Garganelli caseros con salsa de vegetales




Porciones: 5

INGREDIENTES
Masa
400 gramos de harina
100 gramos de sémola de trigo
3 huevos
5 cucharadas de queso rallado como polvo
2 cucharadas de aceite

Salsa
3 cucharadas de aceite
1 cebolla mediana
2 berenjenas
4 corazones de alcauciles
3 tomates firmes y maduros
1 cucharada de extracto de tomate
1 cubo de caldo de verduras
1/2 taza de crema de leche o nata ( 125cc. )
albahaca fresca
queso rallado

PREPARACION
Masa.
Mezclar la harina junto con la sémola y el queso rallado y distribuirla en forma de corona.
En el centro poner los huevos previamente mezclados y el aceite.

Trabajando con la punta de los dedos, ir tomando los ingredientes del centro incorporándolos con la harina hasta formar una masa.
Si fuese necesario agregarle un poco de agua apenas tibia para terminar de tomar la masa.

Amasado.
Comenzar a trabajar la masa amasándola con enegía hasta que la masa quede suave, elástica y consistente.
Taparla con un paño o con papel film y dejarla reposar durante 30 minutos.

Salsa.
Picar la cebolla.
Pelar las berenjenas y cortarlas en cubos.
Cortar los corazones de alcauciles en juliana.
Pasar los tomates por agua hirviendo y picarlos.

Calentar una cacerola sobre el fuego, agregar el aceite y la cebolla.
Condimentarla con un poco de sal y dejarla que se rehogue un poco.

Incorporar la berenjena, los alcauciles, el cubo de caldo rallado, los tomates y cocinar con la cacrola tapada durante 8 minutos.
Destapar, agregar el extracto de tomate diluído apenas en agua tibia y terminar de cocinar la salsa con la cacerola destapada para que se vaya evaporando el líquido y concentrando sus sabores.
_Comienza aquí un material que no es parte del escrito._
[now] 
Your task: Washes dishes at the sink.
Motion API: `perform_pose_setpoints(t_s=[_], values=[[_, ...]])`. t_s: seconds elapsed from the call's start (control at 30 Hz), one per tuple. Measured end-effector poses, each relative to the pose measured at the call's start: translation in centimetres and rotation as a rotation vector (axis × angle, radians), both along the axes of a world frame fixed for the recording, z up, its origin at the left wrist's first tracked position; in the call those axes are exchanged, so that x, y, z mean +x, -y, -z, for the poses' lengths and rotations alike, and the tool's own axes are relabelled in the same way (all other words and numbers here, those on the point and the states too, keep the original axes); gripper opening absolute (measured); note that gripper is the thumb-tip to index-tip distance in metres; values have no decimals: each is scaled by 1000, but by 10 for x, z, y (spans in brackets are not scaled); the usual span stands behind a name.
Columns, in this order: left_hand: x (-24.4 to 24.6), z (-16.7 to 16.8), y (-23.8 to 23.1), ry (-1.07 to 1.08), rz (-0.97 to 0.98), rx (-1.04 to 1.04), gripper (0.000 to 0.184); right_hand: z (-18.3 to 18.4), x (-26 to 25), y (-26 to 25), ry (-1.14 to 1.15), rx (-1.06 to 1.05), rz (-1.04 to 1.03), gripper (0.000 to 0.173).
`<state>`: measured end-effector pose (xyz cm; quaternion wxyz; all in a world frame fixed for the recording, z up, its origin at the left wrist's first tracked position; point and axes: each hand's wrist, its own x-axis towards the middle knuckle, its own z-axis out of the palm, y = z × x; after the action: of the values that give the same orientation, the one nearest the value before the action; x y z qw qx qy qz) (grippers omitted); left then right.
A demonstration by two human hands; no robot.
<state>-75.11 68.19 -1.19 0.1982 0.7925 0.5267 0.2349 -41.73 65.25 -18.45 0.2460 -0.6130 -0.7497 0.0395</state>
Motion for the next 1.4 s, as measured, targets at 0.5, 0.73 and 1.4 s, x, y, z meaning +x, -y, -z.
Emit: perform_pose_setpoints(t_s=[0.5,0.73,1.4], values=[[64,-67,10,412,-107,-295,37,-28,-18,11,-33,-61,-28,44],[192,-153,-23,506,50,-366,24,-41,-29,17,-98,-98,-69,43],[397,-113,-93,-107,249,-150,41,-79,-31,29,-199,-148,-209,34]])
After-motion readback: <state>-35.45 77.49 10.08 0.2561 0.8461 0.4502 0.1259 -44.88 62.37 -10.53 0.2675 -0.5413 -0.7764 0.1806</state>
Una vez pronta, incorporar la crema de leche mezclando bien y las hojas de albahaca cortadas chicas a mano. Se deja dos minutos y se retira.

Estirado de la masa.
Dividir la masa en trozos para facilitar el estirado.
Tomar uno de ellos, formar un bollo y apoyarlo sobre la mesa enharinada.
Aplanarlo primero con las manos y luego comenzar a estirar la masa con ayuda de un palote ligeramente enharinado.

Se comienza apoyando el palote en la mitad de la masa, haciéndolo girar hacia los bordes superiores y se regresa nuevamente a la mitad repitiendo lo mismo.
De esta forma el gluten se va quebrando y los bordes no retroceden.
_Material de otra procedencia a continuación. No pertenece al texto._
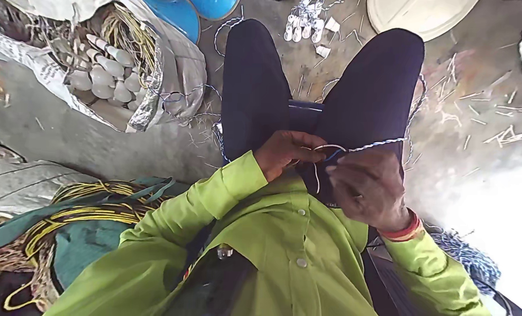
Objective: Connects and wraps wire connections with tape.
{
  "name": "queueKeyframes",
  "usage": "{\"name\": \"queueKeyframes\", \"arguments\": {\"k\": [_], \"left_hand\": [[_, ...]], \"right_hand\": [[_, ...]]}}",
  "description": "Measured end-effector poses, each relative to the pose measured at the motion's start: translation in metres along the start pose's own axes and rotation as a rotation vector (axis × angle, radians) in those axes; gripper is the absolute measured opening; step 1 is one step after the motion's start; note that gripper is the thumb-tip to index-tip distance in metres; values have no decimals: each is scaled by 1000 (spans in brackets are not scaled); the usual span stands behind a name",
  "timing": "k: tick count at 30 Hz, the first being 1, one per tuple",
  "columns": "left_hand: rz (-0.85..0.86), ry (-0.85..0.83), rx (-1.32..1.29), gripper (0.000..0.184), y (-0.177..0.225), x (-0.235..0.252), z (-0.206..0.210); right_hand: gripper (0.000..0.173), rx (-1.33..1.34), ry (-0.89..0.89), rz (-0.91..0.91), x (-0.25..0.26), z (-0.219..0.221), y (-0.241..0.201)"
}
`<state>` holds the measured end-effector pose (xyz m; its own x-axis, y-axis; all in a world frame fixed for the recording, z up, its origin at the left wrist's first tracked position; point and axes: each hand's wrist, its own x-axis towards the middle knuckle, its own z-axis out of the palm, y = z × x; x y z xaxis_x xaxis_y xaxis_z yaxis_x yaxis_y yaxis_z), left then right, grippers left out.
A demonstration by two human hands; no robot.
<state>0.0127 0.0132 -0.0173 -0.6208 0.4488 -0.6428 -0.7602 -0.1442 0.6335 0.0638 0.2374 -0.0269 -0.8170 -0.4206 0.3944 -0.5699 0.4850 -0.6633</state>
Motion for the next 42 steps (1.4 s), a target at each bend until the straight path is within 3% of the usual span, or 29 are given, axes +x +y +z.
{"name": "queueKeyframes", "arguments": {"k": [4,7,14,21,27,37,42], "left_hand": [[0,16,-20,18,1,4,1],[15,41,-10,16,1,1,1],[117,61,188,13,-1,-5,5],[214,-20,313,12,-6,-16,9],[310,-87,371,10,-1,-20,10],[147,-48,184,18,-4,-23,20],[376,59,351,20,-15,-21,29]], "right_hand": [[17,12,-90,-14,-5,4,-18],[14,6,-55,19,-3,4,-25],[9,110,-89,103,4,-24,-39],[12,135,-73,162,19,-30,-25],[11,331,-48,355,22,-15,-5],[10,561,38,496,15,-4,0],[11,582,140,542,16,7,-6]]}}
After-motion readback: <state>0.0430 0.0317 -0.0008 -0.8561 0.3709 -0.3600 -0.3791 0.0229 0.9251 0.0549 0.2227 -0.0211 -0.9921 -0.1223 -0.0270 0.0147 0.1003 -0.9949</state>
Una vez estirada esta parte se gira la masa invirtiendo las posiciones.
La mitad superior estirada queda en la parte inferior. Se repite lo mismo.
El espesor de la masa debe quedar bien fina. Un milímetro de espesor aproximadamente.
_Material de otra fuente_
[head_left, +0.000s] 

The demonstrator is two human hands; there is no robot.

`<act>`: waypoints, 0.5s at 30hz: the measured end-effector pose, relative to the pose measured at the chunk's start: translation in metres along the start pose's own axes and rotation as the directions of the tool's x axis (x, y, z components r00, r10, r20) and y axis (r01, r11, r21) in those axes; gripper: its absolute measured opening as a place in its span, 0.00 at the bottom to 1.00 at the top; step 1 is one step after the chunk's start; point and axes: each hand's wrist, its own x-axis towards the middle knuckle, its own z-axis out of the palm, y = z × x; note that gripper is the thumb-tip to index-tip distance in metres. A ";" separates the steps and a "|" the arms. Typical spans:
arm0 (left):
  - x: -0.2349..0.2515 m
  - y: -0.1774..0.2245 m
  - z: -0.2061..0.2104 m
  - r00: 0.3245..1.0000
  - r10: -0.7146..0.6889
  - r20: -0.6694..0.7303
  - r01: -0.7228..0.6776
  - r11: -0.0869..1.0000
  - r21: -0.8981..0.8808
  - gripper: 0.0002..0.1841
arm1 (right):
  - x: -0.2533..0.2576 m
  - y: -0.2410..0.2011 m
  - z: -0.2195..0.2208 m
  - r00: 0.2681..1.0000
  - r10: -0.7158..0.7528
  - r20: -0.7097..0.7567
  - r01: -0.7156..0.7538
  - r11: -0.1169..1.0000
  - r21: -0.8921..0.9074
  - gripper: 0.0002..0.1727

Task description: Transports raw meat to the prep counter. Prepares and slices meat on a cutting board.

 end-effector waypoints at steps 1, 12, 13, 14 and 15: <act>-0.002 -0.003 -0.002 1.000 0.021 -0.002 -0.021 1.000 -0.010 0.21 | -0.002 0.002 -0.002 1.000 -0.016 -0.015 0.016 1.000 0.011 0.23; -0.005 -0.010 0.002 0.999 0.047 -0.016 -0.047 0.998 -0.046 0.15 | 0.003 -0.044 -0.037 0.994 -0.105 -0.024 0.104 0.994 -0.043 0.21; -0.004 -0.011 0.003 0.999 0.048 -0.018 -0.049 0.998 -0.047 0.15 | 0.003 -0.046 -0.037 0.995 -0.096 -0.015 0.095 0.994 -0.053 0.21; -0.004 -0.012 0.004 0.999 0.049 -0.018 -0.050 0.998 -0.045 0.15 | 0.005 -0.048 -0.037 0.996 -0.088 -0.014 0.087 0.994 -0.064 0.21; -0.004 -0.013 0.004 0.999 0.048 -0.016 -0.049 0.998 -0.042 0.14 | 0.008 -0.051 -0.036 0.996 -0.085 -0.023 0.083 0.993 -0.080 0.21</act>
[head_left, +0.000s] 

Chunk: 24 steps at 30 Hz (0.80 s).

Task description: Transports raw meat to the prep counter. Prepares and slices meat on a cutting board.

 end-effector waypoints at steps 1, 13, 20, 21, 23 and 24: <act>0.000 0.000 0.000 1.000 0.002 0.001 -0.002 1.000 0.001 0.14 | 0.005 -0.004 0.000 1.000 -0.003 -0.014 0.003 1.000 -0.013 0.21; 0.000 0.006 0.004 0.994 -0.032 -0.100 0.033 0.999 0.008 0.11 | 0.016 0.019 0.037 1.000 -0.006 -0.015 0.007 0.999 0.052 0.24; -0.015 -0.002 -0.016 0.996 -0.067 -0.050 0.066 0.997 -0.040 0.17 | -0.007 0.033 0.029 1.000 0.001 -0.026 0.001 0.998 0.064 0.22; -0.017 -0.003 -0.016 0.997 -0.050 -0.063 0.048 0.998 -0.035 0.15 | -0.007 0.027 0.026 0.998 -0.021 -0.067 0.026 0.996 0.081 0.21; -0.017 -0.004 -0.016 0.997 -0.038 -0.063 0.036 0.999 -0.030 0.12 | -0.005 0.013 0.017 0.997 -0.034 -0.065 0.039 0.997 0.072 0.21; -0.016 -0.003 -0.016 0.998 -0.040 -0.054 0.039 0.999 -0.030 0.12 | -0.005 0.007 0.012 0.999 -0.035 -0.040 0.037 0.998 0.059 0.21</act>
Una vez estirada se cubre con un paño para que no se seque demasiado.
Repetir lo mismo con el resto de la masa.

Armado de los garganelli.
Se necesita una varilla de madera de 15mm o 1,5cm de diámetro para arrollarlos
Cortar la masa en cuadrados de 4 centímetros de lado.
Arrollarlos en la varilla en forma sesgada y pegar ambas puntas montándolas y humediéndolas con agua.
Dejarlos secar un poco y retirarlos de la varilla con cuidado.
Apoyarlos sobre una superficie enharinada y dejar que se terminen de secar.

Cocimiento de los garganelli.
Poner una olla con abundante agua sobre el fuego.
Cuando rompe el hervor agregarle un puñado de sal gruesa e inmediatamente los garganelli.
De a poco y con cuidado.

Dejar que se cocinen hasta que estén al dente.

Plato terminado.
Agregar los garganelli a la salsa y sartenear un poco sobre el fuego para mezclar ambos elementos.
Servir enseguida. Se pueden espolvorear con queso rallado.